● TRY IT
Your output should be every line below, copied exactly.

● DATA PROVIDED
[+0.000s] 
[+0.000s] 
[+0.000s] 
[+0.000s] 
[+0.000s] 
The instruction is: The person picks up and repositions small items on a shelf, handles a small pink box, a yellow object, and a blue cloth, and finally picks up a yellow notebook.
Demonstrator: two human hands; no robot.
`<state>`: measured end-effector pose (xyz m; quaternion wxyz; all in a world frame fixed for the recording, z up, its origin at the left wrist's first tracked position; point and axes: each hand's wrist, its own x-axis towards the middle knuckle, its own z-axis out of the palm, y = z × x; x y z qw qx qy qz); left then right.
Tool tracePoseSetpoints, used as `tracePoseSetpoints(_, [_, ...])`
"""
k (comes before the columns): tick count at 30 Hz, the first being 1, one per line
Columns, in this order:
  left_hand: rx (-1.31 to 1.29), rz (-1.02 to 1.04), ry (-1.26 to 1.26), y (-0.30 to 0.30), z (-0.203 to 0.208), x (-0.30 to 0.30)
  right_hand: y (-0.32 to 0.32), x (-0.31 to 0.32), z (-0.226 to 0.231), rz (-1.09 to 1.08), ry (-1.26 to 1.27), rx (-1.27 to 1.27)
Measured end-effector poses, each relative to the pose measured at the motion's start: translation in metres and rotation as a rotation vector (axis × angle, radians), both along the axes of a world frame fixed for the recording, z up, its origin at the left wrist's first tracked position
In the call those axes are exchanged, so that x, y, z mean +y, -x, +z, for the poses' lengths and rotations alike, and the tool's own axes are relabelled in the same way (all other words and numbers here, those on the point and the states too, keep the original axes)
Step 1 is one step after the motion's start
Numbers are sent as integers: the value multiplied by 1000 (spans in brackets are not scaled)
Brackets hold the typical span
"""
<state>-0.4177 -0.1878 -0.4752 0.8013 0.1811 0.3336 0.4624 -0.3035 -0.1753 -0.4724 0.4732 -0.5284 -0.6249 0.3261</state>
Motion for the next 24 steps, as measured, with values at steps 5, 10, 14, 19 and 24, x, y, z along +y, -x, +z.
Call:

● RESPONSE TO THE TASK
[+0.000s] 
[+0.000s] 
[+0.000s] 
[+0.000s] 
[+0.000s] 
The instruction is: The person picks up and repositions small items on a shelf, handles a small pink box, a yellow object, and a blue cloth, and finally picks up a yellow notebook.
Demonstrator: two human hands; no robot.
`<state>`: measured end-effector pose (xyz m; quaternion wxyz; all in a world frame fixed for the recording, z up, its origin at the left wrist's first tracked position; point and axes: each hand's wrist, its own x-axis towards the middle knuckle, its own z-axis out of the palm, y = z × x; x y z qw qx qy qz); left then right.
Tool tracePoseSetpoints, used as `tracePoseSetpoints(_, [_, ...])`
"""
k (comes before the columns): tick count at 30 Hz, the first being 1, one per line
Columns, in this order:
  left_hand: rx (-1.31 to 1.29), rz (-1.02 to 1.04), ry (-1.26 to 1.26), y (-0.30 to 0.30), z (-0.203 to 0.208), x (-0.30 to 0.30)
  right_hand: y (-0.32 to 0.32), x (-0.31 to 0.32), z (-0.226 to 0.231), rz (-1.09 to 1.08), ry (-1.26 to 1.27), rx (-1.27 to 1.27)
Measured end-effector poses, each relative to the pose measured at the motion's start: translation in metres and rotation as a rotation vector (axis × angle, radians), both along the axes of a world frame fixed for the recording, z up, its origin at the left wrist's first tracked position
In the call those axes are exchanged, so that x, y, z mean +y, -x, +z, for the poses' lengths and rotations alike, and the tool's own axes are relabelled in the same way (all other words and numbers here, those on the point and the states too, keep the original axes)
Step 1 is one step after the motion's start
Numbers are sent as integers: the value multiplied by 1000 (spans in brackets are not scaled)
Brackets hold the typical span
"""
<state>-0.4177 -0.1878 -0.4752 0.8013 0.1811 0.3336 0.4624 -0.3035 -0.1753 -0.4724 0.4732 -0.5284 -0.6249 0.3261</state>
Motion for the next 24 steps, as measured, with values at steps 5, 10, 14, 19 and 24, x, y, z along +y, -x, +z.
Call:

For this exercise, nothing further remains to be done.